**Exercise directions:**
Reproduce the listing exactly, so that no line differs from the original.

**Collected data:**
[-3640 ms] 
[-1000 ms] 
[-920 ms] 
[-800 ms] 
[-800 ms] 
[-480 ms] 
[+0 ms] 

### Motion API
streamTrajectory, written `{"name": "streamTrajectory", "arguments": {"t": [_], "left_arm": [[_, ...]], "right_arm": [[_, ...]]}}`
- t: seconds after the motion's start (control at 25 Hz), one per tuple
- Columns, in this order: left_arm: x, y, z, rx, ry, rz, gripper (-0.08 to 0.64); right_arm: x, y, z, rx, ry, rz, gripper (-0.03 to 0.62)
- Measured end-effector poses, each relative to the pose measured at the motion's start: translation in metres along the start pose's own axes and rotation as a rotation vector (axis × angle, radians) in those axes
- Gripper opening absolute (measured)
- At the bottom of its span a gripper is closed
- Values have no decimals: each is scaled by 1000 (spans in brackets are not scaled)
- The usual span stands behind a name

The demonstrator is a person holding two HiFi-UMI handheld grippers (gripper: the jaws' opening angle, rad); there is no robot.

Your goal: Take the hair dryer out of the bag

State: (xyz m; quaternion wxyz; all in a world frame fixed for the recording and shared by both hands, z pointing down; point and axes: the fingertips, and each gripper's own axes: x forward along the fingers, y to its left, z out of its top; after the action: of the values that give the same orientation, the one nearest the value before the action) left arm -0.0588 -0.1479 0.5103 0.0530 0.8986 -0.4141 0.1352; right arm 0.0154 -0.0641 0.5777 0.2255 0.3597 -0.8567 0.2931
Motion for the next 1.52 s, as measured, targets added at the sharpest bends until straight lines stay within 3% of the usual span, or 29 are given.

**Solution to this problem:**
[-3640 ms] 
[-1000 ms] 
[-920 ms] 
[-800 ms] 
[-800 ms] 
[-480 ms] 
[+0 ms] 

### Motion API
streamTrajectory, written `{"name": "streamTrajectory", "arguments": {"t": [_], "left_arm": [[_, ...]], "right_arm": [[_, ...]]}}`
- t: seconds after the motion's start (control at 25 Hz), one per tuple
- Columns, in this order: left_arm: x, y, z, rx, ry, rz, gripper (-0.08 to 0.64); right_arm: x, y, z, rx, ry, rz, gripper (-0.03 to 0.62)
- Measured end-effector poses, each relative to the pose measured at the motion's start: translation in metres along the start pose's own axes and rotation as a rotation vector (axis × angle, radians) in those axes
- Gripper opening absolute (measured)
- At the bottom of its span a gripper is closed
- Values have no decimals: each is scaled by 1000 (spans in brackets are not scaled)
- The usual span stands behind a name

The demonstrator is a person holding two HiFi-UMI handheld grippers (gripper: the jaws' opening angle, rad); there is no robot.

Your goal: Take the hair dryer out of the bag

State: (xyz m; quaternion wxyz; all in a world frame fixed for the recording and shared by both hands, z pointing down; point and axes: the fingertips, and each gripper's own axes: x forward along the fingers, y to its left, z out of its top; after the action: of the values that give the same orientation, the one nearest the value before the action) left arm -0.0588 -0.1479 0.5103 0.0530 0.8986 -0.4141 0.1352; right arm 0.0154 -0.0641 0.5777 0.2255 0.3597 -0.8567 0.2931
Motion for the next 1.52 s, as measured, targets added at the sharpest bends until straight lines stay within 3% of the usual span, or 29 are given.

The required output has now been supplied.